Every morning at 7am, a machine on Val Town wakes up, trains a logistic regression on my history, and decides how many burpees I should do today. Not a fixed number. A negotiated one — it picks the goal with the highest expected value, and then I can push back.
If you think that's a lot of infrastructure for tracking whether I did some jumping jacks — you're right. But I'd argue it's not enough.
Think about the other side of the ledger. Whole product teams, backed by billions in funding, spend their careers figuring out exactly how to nudge my behavior. The timing of the notification. The color of the button. The streak I'd lose if I stop. They're very good at this.
I'm not going to out-spend them. But I can at least compete — by making the things I actually care about as salient, easy, and hard to ignore as the things they want me to do.
I used to spread this energy across a dozen habits, which meant I was always behind on something and nothing stuck. Now I've narrowed to one keystone metric: VO2 max. It's one of the strongest predictors of healthspan. High-intensity intervals are the highest-leverage way to move it. So: burpees.
One wrinkle. Burpees are a yang exercise — explosive, taxing, hard on the body if you rush in cold. I need yin to balance and to prevent injury. So I do sun salutations first. Five of them. And here's the key: those salutations count toward my burpee goal. The system subsumes its own prerequisite. Yoga is just slower burpees.
Most goal systems silently absorb failure. You miss a day, nothing happens, the number resets. Over time this teaches you that missing is fine.
Beeminder does the opposite. Every goal hit posts a datapoint on a chart that has a required slope — a "yellow brick road." Fall below the road and you lose real money.
The important thing is what happens the next day. The chart doesn't care about your excuse. There's still a road. The question is just: are you on it?
A goal you can negotiate away isn't a goal. An arbitrary number gets ignored. The goal has to feel like it knows something.
Every morning, a logistic regression model sweeps goals 1–50, computes P(success) × goal for each, and picks the maximum expected value. It trains fresh on all my history with 31 features — streak direction, rolling success rates, day-of-week cyclicality, effort ratios, how close I got on days I missed.
The model is sometimes annoyingly right about bad days. When it gives me a lower number than I expected, I've learned to take it seriously. Hit Done or Skip a few times below to see how the goal responds:
https://dcm31--22eabcfe1a4311f1953c42dde27851f2.web.val.run
This is the newest part and I think the most interesting.
When the model proposes a goal, I can submit my own probability estimate — "I think I'm 75% likely to hit this." That gets stored as a feature, the model re-runs with it, and the goal can actually shift. If I'm more confident than the model — slept well, have time today — the goal nudges up. If I'm doubtful, it pulls back.
Drag the slider below to see how your confidence changes the recommendation:
https://dcm31--9cc8f2ac1b2911f18fb042dde27851f2.web.val.run
The goal is no longer just what the model thinks is optimal. It's a negotiation — and my gut read has skin in the game.
Both predictions — the model's and mine — each create a separate question on Fatebook: "If my goal is N, will I complete N burpees today?" The next morning, each question auto-resolves YES or NO from the database.

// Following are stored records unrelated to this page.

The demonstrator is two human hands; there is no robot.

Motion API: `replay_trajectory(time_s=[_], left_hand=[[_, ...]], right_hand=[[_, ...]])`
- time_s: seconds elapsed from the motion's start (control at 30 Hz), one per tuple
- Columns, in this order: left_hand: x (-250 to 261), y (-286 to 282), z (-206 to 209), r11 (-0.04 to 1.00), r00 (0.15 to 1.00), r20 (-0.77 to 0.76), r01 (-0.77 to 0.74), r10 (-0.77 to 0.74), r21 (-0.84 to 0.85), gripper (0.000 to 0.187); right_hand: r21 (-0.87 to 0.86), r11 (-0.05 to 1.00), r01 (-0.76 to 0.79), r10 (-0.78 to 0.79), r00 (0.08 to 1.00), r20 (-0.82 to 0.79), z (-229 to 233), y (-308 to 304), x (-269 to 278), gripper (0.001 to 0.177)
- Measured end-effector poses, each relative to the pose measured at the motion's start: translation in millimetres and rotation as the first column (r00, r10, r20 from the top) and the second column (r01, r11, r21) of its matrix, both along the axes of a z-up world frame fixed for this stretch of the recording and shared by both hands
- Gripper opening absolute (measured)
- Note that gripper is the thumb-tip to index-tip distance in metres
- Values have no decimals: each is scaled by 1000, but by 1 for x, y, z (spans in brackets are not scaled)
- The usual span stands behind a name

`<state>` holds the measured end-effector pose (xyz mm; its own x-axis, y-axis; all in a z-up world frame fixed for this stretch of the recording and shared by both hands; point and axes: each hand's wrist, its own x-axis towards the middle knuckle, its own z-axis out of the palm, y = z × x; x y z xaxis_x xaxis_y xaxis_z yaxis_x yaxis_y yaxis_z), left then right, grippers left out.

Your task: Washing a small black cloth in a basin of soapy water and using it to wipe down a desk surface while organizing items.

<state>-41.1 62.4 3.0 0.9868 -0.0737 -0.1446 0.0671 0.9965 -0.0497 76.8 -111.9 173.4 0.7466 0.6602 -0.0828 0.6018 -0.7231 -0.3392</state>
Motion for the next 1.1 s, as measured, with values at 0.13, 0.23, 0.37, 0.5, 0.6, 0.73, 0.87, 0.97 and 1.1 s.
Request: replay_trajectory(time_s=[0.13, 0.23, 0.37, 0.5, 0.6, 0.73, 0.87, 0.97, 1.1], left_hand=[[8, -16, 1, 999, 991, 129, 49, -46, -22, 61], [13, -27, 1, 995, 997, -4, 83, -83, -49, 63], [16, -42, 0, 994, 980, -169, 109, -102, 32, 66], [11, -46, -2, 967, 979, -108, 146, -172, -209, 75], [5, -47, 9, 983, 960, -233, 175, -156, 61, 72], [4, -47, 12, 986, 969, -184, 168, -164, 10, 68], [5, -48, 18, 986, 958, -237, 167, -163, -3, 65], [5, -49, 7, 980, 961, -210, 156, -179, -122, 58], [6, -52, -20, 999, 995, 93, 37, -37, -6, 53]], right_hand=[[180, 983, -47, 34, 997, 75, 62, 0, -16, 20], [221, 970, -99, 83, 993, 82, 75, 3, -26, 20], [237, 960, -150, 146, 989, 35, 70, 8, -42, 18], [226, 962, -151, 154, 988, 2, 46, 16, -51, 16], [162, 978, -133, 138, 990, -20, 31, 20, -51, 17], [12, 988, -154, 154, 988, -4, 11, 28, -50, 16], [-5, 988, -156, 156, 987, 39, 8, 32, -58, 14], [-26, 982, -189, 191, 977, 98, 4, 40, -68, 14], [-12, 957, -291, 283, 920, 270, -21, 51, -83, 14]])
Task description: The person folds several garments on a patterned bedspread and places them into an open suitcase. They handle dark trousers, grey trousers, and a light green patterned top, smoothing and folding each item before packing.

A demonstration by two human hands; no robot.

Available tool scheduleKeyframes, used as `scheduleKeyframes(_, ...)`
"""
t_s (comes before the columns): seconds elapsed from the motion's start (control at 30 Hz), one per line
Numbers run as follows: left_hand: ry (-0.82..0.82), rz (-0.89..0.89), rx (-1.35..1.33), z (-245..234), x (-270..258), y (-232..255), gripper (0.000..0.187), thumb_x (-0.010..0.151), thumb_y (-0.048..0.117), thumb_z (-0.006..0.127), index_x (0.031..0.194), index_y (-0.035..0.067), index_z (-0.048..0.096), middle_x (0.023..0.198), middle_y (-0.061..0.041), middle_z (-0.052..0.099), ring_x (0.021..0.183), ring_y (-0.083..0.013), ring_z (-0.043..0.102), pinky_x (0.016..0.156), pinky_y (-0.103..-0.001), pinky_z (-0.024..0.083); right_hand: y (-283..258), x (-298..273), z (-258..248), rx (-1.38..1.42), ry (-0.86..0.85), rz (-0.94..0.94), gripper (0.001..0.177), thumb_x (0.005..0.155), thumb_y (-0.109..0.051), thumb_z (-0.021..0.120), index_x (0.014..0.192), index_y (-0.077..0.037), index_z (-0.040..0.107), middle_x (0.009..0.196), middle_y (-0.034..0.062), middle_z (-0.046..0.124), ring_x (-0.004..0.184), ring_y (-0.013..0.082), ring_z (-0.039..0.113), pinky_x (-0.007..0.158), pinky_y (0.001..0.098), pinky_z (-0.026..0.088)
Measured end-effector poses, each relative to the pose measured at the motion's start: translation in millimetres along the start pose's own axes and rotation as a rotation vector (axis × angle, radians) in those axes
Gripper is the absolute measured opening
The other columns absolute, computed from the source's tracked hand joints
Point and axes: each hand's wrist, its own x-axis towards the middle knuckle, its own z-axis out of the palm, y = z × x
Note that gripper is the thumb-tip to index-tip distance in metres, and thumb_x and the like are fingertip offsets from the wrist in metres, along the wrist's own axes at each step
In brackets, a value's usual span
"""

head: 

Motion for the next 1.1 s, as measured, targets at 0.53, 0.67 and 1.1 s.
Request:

Over time this builds a calibration record — one for the model, one for me. Those are different questions. The model track measures whether its probabilities are realistic. My track measures whether I know myself. Am I overconfident on Saturdays? Do I underestimate a good week's momentum?
Not enough data yet to draw conclusions — but the infrastructure is there.
This is the underrated property. The goal means nothing if you don't see it constantly, and logging has to be zero friction.
Every morning at 7am a Telegram message tells me the goal — it sits in my messages for the whole day.
The Atom Matrix on my desk shows it in red LEDs — a Cistercian numeral on a 5×5 grid. The bottom row is a 5-dot streak history. When I'm done, it turns green.
The Apple Watch shows it as a complication I see every time I check the time, plus an iOS lock screen widget. Four surfaces total.
The primary logging path: finish an HIIT workout on Apple Watch → workout completion fires an Apple Shortcut → one tap marks it done. Zero extra steps. If I did fewer than the goal, I can log the actual count — the model learns from effort ratios, not just binary hits and misses.
Probably not. But it's the direction to keep building.
The corporations fighting for my attention have compounding advantages: more data, more engineers, more psychological research, more feedback loops. The only way to compete is to be more intentional about my feedback loops — by making the one thing that actually matters for my health just as salient and frictionless as whatever they want me to click next.
One metric. One keystone habit. Every surface it can reach.